## What this task involves
Look below for the lines from the one with "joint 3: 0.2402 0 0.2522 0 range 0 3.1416" to the one with "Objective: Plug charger", and copy exactly those lines, both ends included.
------ Information provided
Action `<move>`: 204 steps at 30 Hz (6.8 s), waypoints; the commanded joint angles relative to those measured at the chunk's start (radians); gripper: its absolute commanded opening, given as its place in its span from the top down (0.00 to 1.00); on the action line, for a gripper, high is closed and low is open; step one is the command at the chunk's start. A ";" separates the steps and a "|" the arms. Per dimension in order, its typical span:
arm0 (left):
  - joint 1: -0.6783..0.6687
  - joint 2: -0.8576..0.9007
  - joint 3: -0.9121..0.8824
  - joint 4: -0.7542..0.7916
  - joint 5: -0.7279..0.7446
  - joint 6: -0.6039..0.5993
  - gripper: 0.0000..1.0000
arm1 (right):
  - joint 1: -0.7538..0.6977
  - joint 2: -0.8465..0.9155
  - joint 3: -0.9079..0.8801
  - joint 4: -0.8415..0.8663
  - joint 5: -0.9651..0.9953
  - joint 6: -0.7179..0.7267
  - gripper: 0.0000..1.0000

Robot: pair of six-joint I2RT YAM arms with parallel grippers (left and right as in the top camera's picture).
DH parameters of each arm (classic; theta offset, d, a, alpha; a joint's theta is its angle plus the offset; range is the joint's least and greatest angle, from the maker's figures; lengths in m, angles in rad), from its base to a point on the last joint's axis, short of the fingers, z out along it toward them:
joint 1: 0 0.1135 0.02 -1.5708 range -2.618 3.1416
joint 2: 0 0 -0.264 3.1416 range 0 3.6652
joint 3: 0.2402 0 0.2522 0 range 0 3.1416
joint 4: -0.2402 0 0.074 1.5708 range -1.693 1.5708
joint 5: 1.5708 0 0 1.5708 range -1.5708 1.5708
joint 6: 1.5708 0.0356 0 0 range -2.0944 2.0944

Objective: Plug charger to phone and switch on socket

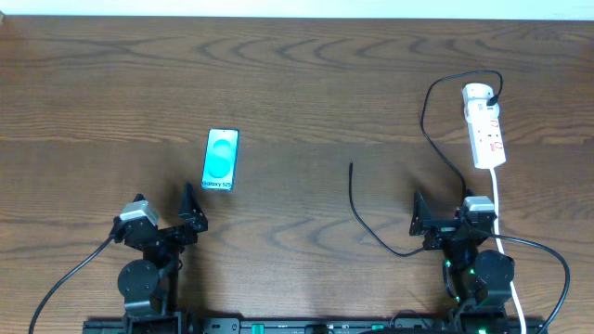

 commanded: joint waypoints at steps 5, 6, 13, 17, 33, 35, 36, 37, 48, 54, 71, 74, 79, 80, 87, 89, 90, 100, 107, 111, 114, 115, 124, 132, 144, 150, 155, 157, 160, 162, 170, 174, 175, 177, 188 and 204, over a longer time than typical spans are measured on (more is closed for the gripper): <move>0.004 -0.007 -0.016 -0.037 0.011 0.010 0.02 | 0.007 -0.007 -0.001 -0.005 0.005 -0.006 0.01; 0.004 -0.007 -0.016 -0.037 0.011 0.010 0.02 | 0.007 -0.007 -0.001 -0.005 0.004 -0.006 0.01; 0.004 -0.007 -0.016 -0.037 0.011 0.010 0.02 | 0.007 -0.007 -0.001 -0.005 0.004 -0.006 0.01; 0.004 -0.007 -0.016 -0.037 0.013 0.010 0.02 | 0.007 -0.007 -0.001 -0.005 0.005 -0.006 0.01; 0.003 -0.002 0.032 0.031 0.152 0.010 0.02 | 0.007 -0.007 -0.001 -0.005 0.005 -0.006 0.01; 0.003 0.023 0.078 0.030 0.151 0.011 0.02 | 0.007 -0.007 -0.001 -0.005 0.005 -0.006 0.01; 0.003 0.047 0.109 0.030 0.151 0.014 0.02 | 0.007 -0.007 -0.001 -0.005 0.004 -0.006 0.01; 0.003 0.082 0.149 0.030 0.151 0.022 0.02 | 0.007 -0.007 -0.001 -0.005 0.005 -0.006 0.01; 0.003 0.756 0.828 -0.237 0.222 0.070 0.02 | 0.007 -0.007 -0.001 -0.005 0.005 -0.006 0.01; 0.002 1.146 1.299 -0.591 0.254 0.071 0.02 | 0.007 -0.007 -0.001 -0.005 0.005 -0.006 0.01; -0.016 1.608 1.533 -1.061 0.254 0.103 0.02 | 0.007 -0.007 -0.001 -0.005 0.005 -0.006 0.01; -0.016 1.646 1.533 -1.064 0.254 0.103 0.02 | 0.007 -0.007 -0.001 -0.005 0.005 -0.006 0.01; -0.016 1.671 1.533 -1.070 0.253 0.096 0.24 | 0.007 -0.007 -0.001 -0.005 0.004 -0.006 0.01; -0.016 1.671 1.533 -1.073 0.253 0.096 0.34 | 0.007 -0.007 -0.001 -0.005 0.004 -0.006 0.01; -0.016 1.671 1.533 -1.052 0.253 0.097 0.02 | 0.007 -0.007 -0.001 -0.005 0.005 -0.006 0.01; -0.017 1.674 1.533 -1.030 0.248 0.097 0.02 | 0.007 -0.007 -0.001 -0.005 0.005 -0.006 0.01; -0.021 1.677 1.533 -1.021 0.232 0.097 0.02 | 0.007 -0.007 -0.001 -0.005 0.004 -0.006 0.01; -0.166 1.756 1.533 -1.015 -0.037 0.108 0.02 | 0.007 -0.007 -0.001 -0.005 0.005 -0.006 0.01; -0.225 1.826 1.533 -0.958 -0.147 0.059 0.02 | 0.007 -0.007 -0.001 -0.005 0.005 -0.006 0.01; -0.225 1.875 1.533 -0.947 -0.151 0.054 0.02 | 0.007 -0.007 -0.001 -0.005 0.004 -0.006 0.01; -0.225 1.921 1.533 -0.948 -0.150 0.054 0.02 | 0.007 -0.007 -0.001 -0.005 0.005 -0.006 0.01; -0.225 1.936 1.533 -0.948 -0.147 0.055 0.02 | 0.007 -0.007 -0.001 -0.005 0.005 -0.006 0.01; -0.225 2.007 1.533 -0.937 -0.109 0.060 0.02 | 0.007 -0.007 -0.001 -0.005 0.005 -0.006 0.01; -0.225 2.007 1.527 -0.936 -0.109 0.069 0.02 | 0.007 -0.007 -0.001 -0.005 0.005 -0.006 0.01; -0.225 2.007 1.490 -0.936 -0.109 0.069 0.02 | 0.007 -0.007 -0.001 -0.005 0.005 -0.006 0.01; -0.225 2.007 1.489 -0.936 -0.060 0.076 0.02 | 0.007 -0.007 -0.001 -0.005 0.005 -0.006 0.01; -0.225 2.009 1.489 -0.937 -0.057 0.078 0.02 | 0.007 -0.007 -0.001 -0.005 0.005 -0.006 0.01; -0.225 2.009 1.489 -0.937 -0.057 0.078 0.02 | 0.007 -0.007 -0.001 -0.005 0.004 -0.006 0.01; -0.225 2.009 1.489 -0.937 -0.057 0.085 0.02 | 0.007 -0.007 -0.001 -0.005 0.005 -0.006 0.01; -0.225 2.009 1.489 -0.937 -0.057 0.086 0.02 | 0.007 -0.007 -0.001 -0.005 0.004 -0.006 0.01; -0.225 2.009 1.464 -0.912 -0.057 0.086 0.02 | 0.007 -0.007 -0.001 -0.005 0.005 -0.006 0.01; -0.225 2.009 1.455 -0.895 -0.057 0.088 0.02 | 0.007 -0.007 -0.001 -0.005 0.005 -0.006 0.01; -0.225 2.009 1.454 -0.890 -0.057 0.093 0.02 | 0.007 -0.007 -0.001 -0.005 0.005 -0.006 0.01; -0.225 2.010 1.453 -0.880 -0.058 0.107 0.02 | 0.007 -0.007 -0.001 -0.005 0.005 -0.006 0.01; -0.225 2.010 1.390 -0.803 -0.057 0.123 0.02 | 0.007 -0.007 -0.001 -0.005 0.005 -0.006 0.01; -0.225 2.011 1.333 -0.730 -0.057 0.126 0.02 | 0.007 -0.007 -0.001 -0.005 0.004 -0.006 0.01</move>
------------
## Reply
joint 3: 0.2402 0 0.2522 0 range 0 3.1416
joint 4: -0.2402 0 0.074 1.5708 range -1.693 1.5708
joint 5: 1.5708 0 0 1.5708 range -1.5708 1.5708
joint 6: 1.5708 0.0356 0 0 range -2.0944 2.0944

Objective: Plug charger to phone and switch on socket

The generated output is now complete.